Copy exactly, and copy nothing else: the line that contains "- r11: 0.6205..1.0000" and all lines after it in the listing, without pictures.
╭─ Information provided
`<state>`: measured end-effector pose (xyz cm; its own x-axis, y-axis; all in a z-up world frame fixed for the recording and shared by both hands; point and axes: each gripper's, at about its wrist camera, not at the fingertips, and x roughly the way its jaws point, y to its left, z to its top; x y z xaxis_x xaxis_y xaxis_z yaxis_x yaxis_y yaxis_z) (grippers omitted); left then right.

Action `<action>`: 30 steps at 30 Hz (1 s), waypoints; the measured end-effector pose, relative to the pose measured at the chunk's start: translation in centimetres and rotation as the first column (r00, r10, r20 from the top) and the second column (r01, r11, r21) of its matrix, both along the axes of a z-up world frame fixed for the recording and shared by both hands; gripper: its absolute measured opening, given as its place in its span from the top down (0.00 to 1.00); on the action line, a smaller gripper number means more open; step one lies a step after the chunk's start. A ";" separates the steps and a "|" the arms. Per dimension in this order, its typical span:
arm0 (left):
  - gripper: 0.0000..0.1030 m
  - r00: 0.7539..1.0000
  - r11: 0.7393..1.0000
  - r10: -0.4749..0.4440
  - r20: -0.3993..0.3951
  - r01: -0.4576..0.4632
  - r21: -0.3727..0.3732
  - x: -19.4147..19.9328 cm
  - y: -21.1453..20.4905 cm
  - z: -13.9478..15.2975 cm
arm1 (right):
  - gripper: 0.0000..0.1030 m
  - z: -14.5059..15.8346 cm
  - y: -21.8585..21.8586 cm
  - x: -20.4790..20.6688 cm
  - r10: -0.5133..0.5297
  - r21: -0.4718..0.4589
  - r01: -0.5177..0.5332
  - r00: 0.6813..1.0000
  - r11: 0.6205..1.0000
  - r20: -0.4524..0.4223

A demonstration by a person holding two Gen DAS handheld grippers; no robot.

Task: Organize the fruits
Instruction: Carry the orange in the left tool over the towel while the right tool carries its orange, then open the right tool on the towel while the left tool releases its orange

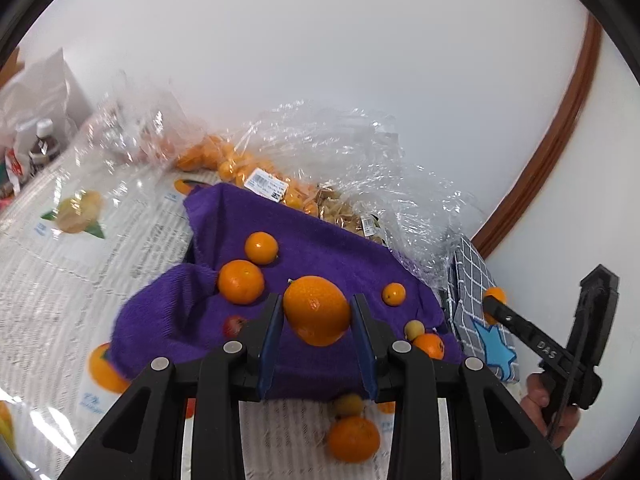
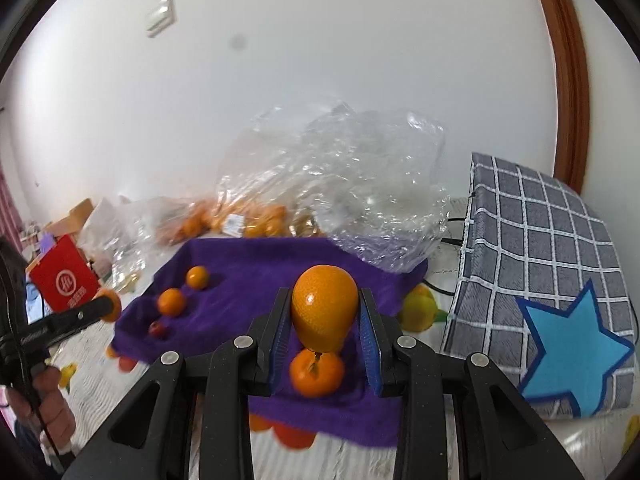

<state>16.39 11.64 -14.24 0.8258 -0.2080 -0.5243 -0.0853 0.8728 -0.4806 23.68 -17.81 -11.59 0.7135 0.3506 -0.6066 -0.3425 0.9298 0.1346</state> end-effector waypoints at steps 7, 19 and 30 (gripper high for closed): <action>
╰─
§ **Problem solution**:
  - r11: 0.6205..1.0000
  - r20: -0.4524..0.4223

A demonstration by a person holding two Gen DAS handheld grippers; no robot.

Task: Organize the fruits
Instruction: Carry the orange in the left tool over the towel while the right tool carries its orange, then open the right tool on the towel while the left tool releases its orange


<state>16.39 11.64 -14.24 0.8258 -0.2080 -0.5243 -0.0853 0.8728 -0.4806 23.68 -17.81 -11.59 0.7135 0.3506 -0.6066 -0.3425 0.9298 0.1346</state> end-effector waypoints at steps 7, 19 and 30 (gripper high for closed): <action>

Nothing more remains to be done for this exercise.